Lors de l’Université d’été des mouvements sociaux d’août 2023, CGT, FSU et Solidaires tirent le bilan et ouvrent d’autres pistes d’action[3]. Murielle Guilbert explique comment certains « politiques » n’ont pas respecté le bon « tempo » avec le syndicalisme. Benoit Teste propose d’élargir la lutte « aux questions politiques », par exemple sur les libertés démocratiques, fustigeant un Macron qui pratique « le déni de la société civile » ou nie que le syndicalisme puisse « porter l’intérêt général ». Sophie Binet estime que Macron est minoritaire à l’Assemblée nationale et dans le pays, jouant dangereusement un « match » entre lui et l’extrême-droite. C’est pourquoi il faut selon elle « tracer des perspectives collectives ». Auparavant, lorsque Laurent Berger passe la main à Marylise Léon en juin 2023, il explique dans Mediapart vouloir engager la lutte contre le RN par « l’action de la société civile ». Il se  dit persuadé d’y parvenir.

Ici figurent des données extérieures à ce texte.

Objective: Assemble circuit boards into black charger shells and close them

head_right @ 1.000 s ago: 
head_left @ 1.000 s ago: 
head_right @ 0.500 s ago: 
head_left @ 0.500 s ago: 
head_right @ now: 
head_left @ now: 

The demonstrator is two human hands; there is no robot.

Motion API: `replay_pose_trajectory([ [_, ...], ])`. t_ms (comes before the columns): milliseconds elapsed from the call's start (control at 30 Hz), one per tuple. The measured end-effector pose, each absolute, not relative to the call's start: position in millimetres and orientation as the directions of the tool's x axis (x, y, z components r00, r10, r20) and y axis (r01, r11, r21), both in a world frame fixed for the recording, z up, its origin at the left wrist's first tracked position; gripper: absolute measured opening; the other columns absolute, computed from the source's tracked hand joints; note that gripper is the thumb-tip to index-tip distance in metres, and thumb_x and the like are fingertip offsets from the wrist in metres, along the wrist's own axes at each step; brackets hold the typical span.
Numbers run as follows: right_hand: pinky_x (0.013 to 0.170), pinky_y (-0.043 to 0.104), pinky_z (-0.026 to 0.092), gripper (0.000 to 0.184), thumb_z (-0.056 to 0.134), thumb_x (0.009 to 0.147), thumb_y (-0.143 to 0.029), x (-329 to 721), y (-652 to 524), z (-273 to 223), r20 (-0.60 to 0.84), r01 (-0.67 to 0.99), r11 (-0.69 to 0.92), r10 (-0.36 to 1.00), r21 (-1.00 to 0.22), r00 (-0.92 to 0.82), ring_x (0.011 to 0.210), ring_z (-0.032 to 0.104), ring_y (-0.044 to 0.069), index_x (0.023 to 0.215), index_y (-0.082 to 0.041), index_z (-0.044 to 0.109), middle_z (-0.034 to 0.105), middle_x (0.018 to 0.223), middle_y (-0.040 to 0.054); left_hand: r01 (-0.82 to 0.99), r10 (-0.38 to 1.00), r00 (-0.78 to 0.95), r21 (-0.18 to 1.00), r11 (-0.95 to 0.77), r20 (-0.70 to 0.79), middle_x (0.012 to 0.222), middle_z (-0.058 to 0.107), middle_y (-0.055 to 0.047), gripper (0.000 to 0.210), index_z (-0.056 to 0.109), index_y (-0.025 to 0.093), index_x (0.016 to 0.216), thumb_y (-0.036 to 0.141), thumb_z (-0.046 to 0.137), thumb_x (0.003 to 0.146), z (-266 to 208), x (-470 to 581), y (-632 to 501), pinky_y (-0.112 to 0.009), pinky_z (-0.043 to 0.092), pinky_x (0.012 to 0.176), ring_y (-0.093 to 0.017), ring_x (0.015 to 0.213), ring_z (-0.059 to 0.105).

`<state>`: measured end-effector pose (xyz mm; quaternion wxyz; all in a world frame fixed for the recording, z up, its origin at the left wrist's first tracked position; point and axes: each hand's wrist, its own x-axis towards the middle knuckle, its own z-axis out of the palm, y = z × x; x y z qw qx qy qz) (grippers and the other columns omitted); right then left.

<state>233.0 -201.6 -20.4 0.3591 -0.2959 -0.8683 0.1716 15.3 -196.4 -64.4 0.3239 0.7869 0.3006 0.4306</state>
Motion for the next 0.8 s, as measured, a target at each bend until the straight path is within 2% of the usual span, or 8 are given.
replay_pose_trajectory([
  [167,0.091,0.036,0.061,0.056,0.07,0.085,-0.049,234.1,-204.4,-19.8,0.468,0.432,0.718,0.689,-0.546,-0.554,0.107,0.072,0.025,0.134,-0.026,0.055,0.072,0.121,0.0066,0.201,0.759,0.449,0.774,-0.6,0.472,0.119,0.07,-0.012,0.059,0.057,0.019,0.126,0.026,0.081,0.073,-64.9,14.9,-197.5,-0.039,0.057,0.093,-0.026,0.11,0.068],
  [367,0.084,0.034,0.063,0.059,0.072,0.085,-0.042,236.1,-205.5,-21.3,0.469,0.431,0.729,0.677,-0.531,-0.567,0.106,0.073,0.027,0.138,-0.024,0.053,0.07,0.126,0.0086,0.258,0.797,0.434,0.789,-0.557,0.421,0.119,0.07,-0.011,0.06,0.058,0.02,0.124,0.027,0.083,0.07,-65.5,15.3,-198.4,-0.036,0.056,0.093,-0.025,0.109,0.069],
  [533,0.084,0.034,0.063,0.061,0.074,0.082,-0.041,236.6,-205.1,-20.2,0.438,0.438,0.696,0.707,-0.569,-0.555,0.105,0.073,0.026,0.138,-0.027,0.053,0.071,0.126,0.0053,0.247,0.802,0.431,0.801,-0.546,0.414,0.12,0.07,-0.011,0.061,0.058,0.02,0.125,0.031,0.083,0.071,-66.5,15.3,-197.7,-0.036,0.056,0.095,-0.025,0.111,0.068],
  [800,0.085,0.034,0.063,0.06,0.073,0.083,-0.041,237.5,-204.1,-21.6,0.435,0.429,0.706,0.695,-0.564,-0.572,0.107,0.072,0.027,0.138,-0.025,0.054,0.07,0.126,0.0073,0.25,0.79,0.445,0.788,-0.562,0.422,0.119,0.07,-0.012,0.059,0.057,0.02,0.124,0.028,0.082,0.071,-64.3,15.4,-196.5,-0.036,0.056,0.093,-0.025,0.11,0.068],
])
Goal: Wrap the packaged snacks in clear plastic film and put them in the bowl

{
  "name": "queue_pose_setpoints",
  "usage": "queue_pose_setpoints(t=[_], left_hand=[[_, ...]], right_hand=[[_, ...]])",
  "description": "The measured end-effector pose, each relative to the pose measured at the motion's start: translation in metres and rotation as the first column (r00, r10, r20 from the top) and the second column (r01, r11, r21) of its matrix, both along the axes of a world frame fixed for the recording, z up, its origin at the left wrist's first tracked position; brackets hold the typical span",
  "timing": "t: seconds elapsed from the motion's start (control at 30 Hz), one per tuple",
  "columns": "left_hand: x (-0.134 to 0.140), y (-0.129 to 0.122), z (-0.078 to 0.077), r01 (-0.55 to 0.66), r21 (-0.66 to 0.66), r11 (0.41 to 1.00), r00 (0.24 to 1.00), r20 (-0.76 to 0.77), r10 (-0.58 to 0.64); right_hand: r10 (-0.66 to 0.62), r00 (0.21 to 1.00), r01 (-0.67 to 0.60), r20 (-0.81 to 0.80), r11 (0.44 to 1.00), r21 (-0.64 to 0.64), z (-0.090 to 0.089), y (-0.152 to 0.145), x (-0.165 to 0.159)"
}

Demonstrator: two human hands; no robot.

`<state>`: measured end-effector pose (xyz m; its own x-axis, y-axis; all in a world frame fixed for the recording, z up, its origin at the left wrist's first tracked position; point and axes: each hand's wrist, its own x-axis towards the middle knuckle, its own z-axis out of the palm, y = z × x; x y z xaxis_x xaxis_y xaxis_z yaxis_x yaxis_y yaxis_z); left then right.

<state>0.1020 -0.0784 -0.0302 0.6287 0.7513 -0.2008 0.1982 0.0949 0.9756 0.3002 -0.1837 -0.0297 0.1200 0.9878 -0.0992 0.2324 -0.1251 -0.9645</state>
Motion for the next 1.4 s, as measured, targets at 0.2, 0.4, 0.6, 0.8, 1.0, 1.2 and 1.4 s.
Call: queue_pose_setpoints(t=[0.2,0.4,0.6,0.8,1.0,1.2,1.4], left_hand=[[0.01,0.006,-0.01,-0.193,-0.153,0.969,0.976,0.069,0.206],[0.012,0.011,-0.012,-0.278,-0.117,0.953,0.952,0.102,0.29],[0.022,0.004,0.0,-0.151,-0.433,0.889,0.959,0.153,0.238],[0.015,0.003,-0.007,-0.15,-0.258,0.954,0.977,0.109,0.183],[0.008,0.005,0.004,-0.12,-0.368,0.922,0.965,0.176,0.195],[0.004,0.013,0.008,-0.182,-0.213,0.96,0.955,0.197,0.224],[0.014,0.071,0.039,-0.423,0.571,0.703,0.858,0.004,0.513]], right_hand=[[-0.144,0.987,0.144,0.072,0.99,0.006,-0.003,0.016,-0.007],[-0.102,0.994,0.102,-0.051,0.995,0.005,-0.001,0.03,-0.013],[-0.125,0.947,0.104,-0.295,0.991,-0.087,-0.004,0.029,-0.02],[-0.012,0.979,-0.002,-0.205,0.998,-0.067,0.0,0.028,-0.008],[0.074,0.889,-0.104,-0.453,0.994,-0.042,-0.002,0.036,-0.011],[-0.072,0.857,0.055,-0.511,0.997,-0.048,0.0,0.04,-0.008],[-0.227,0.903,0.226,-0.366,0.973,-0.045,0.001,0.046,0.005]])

Plus tard, le monde politique de gauche s’est fracturé, suite au 7 octobre 2023, aux drames de la situation palestinienne, et aux atermoiements très « stratégiques » de la direction de La France insoumise dans la lutte contre l’antisémitisme. Être aux côtés des juifs de France manifestant le 12 novembre 2023 contre l’antisémitisme était assimilé au soutien à Netanyahou (en raison notamment de l’appel du RN à cette journée). Cette erreur funeste, un large pan du syndicalisme ne l’a pas commise, même si la récupération manœuvrière du RN a semé le trouble. La CFDT et l’UNSA ont appelé au 12 novembre. La CGT, sans appeler au 12, a participé à une soirée commémorative de la « Nuit de Cristal » le 9 novembre 2023, organisée par le Réseau d’actions contre l’antisémitisme et tous les racismes (RAAR). La Ligue des droits de l’homme (LDH) a clairement appelé le 12 novembre.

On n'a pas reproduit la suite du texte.